The angle-stabilizing property

The locking plate, which is based on an angle-stabilizing property, is used as an external fixator and can be considered as a promising and satisfactory procedure, which has already been reported in many literatures [1, 2, 38, 39]. The plate-type external fixator, also depending on the angle-stabilizing property, is expected to yield excellent clinical results when used for treating tibia fracture.

Limitations

There remain several limitations of this study. First, the investigation of stiffness and strength was performed in vitro, and all specimens were cleaned of any soft tissues; therefore, in the load applied in this fixation model may not completely stimulate the multifaceted load pattern in vivo. Second, the fixation parameters were only investigated for nonosteoporotic specimens. Ideally, we the biomechanical parameters for osteoporotic specimens should also be investigated, since stiffness and strength are highly affected by bone quality.

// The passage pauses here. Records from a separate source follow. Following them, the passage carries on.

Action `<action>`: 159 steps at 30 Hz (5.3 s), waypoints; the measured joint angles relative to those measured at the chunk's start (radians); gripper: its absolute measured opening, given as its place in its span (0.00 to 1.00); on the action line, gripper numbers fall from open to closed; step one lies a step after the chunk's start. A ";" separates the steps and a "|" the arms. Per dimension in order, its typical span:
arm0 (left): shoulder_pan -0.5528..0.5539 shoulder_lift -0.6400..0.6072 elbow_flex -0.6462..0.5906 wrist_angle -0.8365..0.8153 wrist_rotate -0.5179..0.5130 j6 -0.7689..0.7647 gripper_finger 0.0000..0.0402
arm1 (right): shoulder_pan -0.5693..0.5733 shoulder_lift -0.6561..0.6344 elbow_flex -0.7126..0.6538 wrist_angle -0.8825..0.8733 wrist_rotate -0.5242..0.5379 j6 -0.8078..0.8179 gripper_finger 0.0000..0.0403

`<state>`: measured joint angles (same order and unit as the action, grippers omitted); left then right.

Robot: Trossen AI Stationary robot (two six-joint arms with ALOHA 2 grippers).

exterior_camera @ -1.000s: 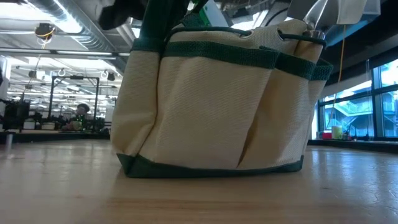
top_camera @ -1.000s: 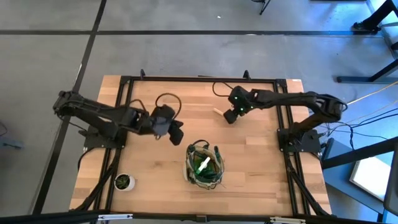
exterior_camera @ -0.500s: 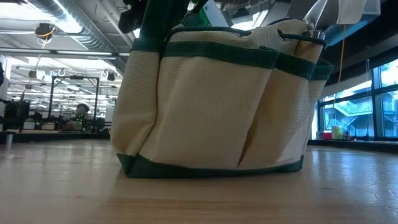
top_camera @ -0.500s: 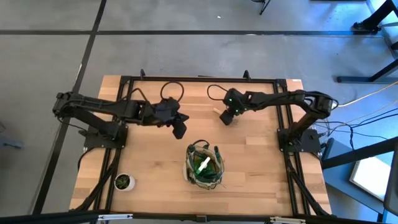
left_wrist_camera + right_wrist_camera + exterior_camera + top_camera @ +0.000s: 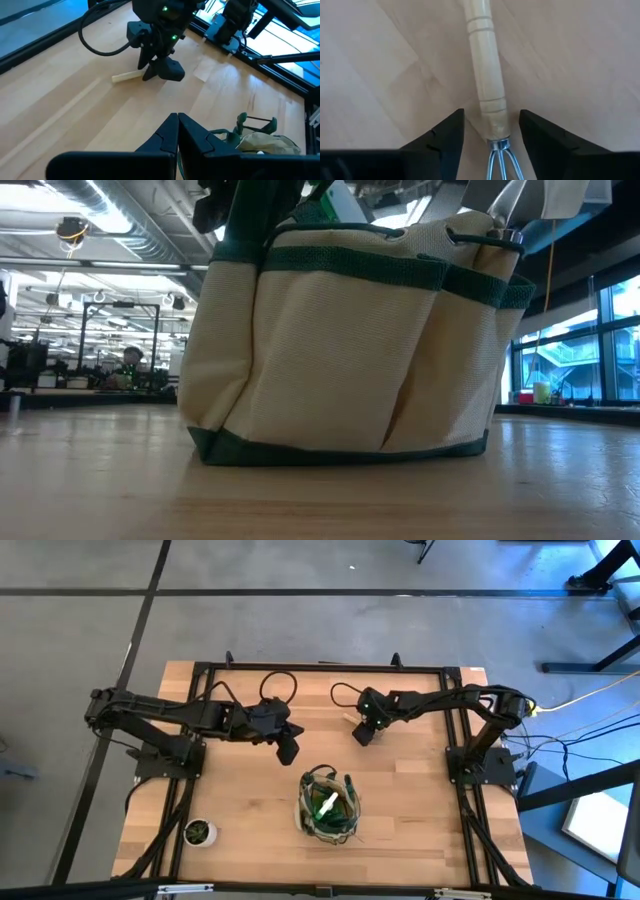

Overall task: Pick & Place Garden tools in Gardening bag
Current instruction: Put the brown hand rake into the gardening bag

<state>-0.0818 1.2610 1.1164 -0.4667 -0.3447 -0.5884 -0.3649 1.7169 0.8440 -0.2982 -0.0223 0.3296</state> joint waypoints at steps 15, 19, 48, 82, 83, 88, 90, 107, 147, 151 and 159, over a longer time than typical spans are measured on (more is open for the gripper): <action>0.000 0.000 0.000 0.000 -0.005 0.021 0.00 | -0.006 0.002 0.014 -0.058 -0.040 0.176 0.14; 0.000 0.000 0.000 0.000 -0.006 0.052 0.00 | -0.006 0.009 0.095 -0.231 -0.153 0.235 0.14; -0.122 0.017 0.002 0.234 -0.588 0.935 0.01 | -0.048 0.004 0.827 -0.572 -0.931 0.471 0.14; -0.038 0.156 0.000 0.578 -0.650 1.545 0.47 | -0.079 0.003 0.828 -0.252 -0.896 0.756 0.14; -0.038 0.156 0.000 0.587 -0.651 1.546 0.47 | -0.079 0.003 0.828 -0.251 -0.896 0.756 0.14; -0.024 0.156 0.000 0.635 -0.656 1.587 0.47 | -0.079 0.003 0.828 -0.251 -0.896 0.756 0.14; -0.015 0.156 0.000 0.633 -0.640 1.584 0.47 | -0.079 0.003 0.828 -0.251 -0.896 0.756 0.14; 0.002 0.246 0.001 0.746 -0.704 1.606 0.28 | -0.077 0.004 0.828 -0.244 -0.894 0.754 0.16; 0.025 0.043 0.222 0.344 0.139 0.307 0.15 | -0.216 -0.048 0.829 0.276 -1.132 0.490 0.43; 0.013 0.043 0.201 0.377 0.165 0.266 0.15 | -0.184 -0.121 0.829 -0.042 -1.066 0.200 0.37; 0.003 0.043 0.087 0.592 0.196 0.177 0.15 | -0.108 -0.235 0.829 -0.460 -0.739 -0.066 0.27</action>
<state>-0.0792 1.3041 1.2032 0.1256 -0.1491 -0.4116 -0.4730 1.4822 1.6726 -0.7582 -0.7612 0.2634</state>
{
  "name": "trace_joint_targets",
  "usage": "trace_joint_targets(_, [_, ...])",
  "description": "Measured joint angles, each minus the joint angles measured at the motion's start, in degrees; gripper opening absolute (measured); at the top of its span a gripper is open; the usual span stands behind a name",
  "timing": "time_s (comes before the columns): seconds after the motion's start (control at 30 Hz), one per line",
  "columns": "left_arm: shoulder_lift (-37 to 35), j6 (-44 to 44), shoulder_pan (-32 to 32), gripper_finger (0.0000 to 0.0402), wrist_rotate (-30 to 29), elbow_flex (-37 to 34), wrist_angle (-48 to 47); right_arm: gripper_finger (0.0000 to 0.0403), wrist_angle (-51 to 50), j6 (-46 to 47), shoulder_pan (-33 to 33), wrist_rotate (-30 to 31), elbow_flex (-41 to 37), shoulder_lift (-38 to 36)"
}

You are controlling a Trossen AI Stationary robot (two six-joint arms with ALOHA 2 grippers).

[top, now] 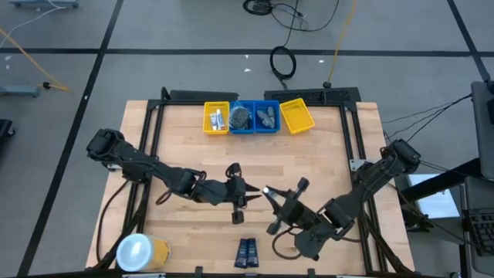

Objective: Pick & Place Travel size toiletries
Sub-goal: Put the toothpaste into the left yellow bin

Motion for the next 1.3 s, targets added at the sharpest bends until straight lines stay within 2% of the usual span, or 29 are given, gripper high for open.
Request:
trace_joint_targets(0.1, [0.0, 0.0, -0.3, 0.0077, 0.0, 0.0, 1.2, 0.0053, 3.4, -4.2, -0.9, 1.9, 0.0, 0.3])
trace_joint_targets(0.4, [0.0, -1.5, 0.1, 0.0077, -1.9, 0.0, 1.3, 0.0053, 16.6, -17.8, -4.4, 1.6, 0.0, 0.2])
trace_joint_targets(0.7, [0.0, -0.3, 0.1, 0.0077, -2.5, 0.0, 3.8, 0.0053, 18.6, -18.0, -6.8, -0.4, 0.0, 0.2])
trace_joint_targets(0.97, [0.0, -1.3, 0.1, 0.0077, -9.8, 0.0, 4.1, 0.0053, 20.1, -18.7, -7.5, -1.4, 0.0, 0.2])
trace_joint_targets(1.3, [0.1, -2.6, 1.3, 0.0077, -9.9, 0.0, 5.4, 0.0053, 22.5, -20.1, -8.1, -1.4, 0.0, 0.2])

Feasibility and practicality

Despite the aforementioned limitations, we believe that the model used in this study is appropriate for comparing stiffness and strength between the plate-type external fixator and the UEF. The biomechanical parameters were investigated individually for the main load bearings that a fracture-fixator configuration might sustain, namely, axial compression loading, bending loading and torsional loading. These parameters are extremely useful for developing a comprehensive understanding of the relative benefits of plate-type external constructs under in vivo multifaceted loading modes, which comprise some of the combinations of forces investigated herein. Therefore, we believe that the results of this study are appropriate for extrapolation to human applications and can be applied to make clinical judgments.

Conclusions

The design of an external fixator with optimal biomechanical function and a low profile has been a research priority. In this study, we found that the was significantly stiffer and stronger than the traditional UEF, and the stiffness of plate-type external fixator was closer to the optimal value. Moreover, the low profile of the plate-type external fixator reduces inconvenience during dressing and ambulation, thus increasing comfort and improving its acceptance among patients. In conclusion, the plate-type external fixator provides a promising and satisfactory alternative to the traditional UEF, since its sufficient stiffness and strength and lower profile.